The immune system plays a vital role in defending the body against harmful substances, and to fight disease-causing changes in the body such as cancer cells. But cancer cells can adapt to their environment to survive and 'escape' the immune system by mutating and thereby avoiding recognition from immune cells. In response, the immune system adapts, creating a dynamic process whereby the immune system not only protects against cancer but also shapes emerging tumours.
Audrey Gérard, Associate Professor at the Kennedy Institute, University of Oxford explained: 'Cancer and immune landscapes coevolve, giving rise to a series of adaptations. While most studies to date have focused on addressing one side of this equation at a time, they are missing the interconnectivity of this process. We propose to view tumour escape and immune landscapes as a coordinated system, to help identify new targetable pathways for treatment. We are grateful to CRUK for funding this important research which will open up potential new opportunities to fight this disease.'
IFNy is a protein crucial for anti-tumour immunity and, as such, tumours can escape the immune system by mutating genes downstream of IFNy. The researchers propose to mimic tumour escape by inhibiting the IFNy signalling pathway in tumours and observing the remodelling of the immune cells. They hope to demonstrate not only that immune cells sense the escape, but to what extent they adapt and respond, and whether it can be leveraged as a new candidate for immunotherapy.

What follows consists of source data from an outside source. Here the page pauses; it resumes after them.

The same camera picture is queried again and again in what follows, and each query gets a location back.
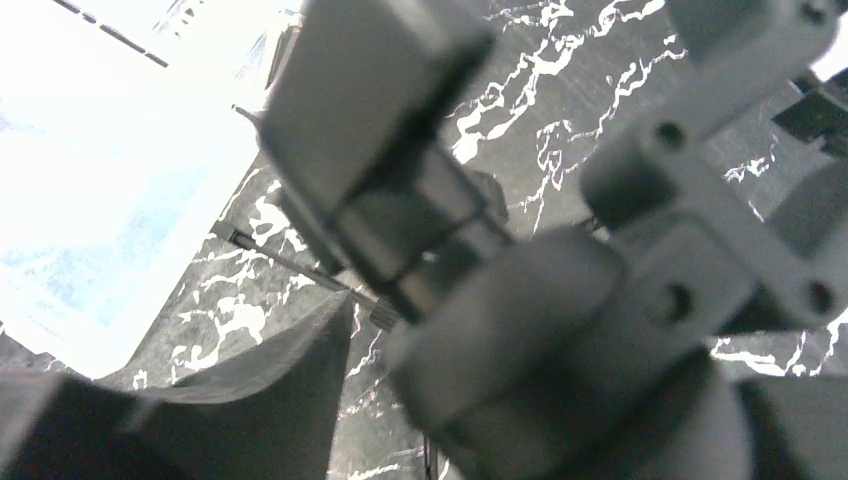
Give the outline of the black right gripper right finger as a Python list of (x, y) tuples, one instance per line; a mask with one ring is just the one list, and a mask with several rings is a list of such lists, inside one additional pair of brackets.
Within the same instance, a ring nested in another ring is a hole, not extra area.
[(847, 477), (847, 379), (762, 377), (737, 384), (755, 479)]

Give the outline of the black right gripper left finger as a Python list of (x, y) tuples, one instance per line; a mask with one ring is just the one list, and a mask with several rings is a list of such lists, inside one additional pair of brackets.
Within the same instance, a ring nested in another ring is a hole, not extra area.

Fiona Powrie, Director of the Kennedy Institute said: 'I am delighted that Audrey and her team have been awarded this funding from CRUK and it is a clear endorsement of her and her research vision. With Audrey's leadership and drive there is great potential for the findings to be significant on numerous levels and across multiple cancers.'
The study, over 6 years, will be broken down into three stages using state-of-the-art sequencing and microscopy technologies at the Kennedy Institute. The first will be to explore the cellular basis of immune cell adaptation during IFNy-dependent escape. This stage will look closely at CD8 T-cells, a type of white blood cell responsible for recognising and destroying cancer cells, which have been shown to exhibit increased interest in tumour antigens in response to escape.
The second phase will explore the spatial relationship between tumour and immune landscapes to understand how localisation impacts the efficiency of the immune response towards tumour escape. Tumours often create immunosuppressive niches to limit anti-tumour responses, which might be disrupted during IFNy-dependent escape. Finally, the third stage will assess the human relevance of the findings. The consequences of mutations in the IFNy signalling pathway for response to immunotherapy has been debated. This work will help us understand how the emergence of those mutations remodels the immune response and thereby affects the overall treatment efficiency.
Audrey commented: 'Our goal is to explore strategies to tip the balance in favour of the immune system by leveraging the pathway within the cancer and immune interface, and offer better-personalised treatment in future.'
This research programme is funded by a CRUK Discovery Programme Foundation Award.